23rd September 2023, 16 min read

Malcolm Gladwell: Meritocracies don't work

Malcolm Gladwell was invited to Google Zeitgeist again. He gave a talk on meritocracies and their failures. This is somewhat a follow-up on his earlier talk given on Google Zeitgeist. I had written on this prior talk here: Malcolm Gladwell: Don't go to Harvard, go to the Lousy Schools!.

The talk is here:

Meritocracy, a ruling system based on merit:

the notion of a political system in which economic goods or political power are vested in individual people based on ability and talent, rather than wealth or social class. Advancement in such a system is based on performance, as measured through examination or demonstrated achievement.

At first sight this looks like that it will favor good outcome. Malcolm Gladwell analyzes a number of pitfalls.

Below is the transcript of the talk directly from YouTube:

It's a real pleasure to be invited back to Google's Zeitgeist. I think the last time I spoke at this was many, many years ago in Phoenix, and if memory serves, my talk was a critical examination of my decision to agree to talk at Google Zeitgeist. Incredibly, I got invited back, and I so I thought as an encore what I would do is do a critical examination of why all of you were invited to Google Zeitgeist. Now, there is a standard answer to that, which is that this is a gathering of the best and the brightest and all of you have reason to believe that you are the best and the brightest. But my question is: How do you know you're the best and the brightest? And what I want to suggest this morning is that there is a great deal of more uncertainty over that question than you may care to admit, and that paradoxically, this is a very good thing. So, I want to focus in the brief time that I have on the role of gatekeepers, because meritocracies of the sort that we've erected in our world are run by gatekeepers, and I would like to advance a series of propositions to suggest that gatekeepers are really, really bad at what they do. So, there is going to be four of these propositions.

Proposition 1. Gatekeepers very often do not understand the meritocracy that they are supposed to be keeping.

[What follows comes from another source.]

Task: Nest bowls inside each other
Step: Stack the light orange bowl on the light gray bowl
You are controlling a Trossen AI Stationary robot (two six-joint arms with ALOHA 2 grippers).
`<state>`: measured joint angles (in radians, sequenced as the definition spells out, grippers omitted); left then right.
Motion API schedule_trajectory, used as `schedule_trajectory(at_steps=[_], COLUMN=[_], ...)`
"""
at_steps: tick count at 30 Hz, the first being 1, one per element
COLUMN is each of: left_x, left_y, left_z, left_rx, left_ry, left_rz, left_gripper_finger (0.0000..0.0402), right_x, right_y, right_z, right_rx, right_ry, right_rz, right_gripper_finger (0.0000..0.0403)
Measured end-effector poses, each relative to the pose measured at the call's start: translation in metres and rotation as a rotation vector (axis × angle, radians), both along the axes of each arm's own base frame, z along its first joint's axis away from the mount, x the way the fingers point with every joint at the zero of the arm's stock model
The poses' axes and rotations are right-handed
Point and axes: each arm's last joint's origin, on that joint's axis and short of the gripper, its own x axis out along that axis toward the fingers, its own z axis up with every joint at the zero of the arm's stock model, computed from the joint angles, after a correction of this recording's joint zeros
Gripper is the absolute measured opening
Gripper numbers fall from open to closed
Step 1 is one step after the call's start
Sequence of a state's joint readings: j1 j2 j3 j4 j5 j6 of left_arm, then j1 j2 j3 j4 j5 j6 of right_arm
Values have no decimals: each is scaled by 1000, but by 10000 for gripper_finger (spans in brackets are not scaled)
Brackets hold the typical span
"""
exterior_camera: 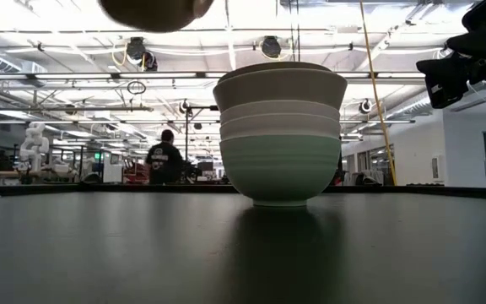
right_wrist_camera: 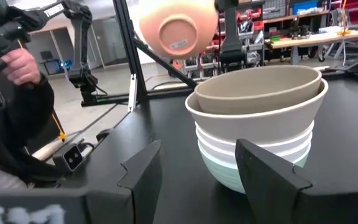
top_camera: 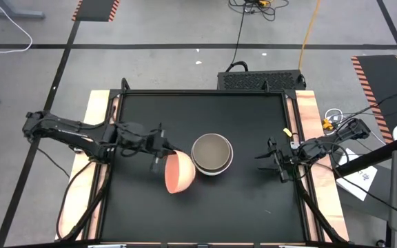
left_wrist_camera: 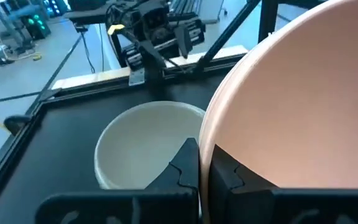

Proposition 1 is that gatekeepers very often do not understand the meritocracy that they're supposed to be keeping the watching the gates for. So, tons of examples, but the one I will focus on is the NIH, National Institute of Health. This is one of the most consequential meritocracies in the world, probably. NIH has a budget of 40 billion dollars a year. They get 80,000 grant applications a year, which represents an extraordinary percentage of the most crucial research we do in the world, and they put together groups of experts who grade each one of those grant applications on a scale of 10 to 90 where 10 is fantastic and 90 is terrible, right. So, this is a classic meritocracy guarded by a group of expert gatekeepers.

So, a couple years ago the Guy, the Deputy Director of extra research at NIH, the Guy running this process decades to try and verify how good the process is, right. So, when you do a score on a grant application, you're making a prediction of how good you think that research is going to turn out to be. So, his question was, well, how good are these predictions? He does a really simple analysis where medicine, the way we judge, the quality of research is how many citations are made to that research fund when finished. He says let's simply correlate the grant score on an application with a number of citations it gets once the research is finally finished. So, what does he discover? He discovers that the correlation between your score and how good your research ends up being is modest to nonexistent. Now, we're talking about one of the most crucial meritocracies in modern society. We're talking about $40 billion of intellectual activity, and the guy running the whole show takes a look and discovers the experts who are manning the gates to this particular meritocracy don't know what they're doing. So, why doesn't gate keeping work in this example? Well, one is maybe it's impossible to predict who is a good researcher and who isn't. That is impossible. Maybe it is the groups of experts by virtue of being experts belong to a particular generation of medical research and are hopelessly out of touch with what the next generation of research is supposed to be all about. It doesn't really matter. The point is that this is a meritocracy that is not a meritocracy, right. My favorite response to this guy, Dr. Lower's paper, a bunch of microbiologist published this paper where they said the only rational thing now is to tell all the grant reviewers to go home and shutdown that entire cumbersome process of trying to evaluate all these 80,000 grant applications, just have a big round cylindrical container, but all the applications in the container, and pick them out at random and that should be how we govern the grant process in this country. That strikes me as a system that makes a great deal of sense. Okay.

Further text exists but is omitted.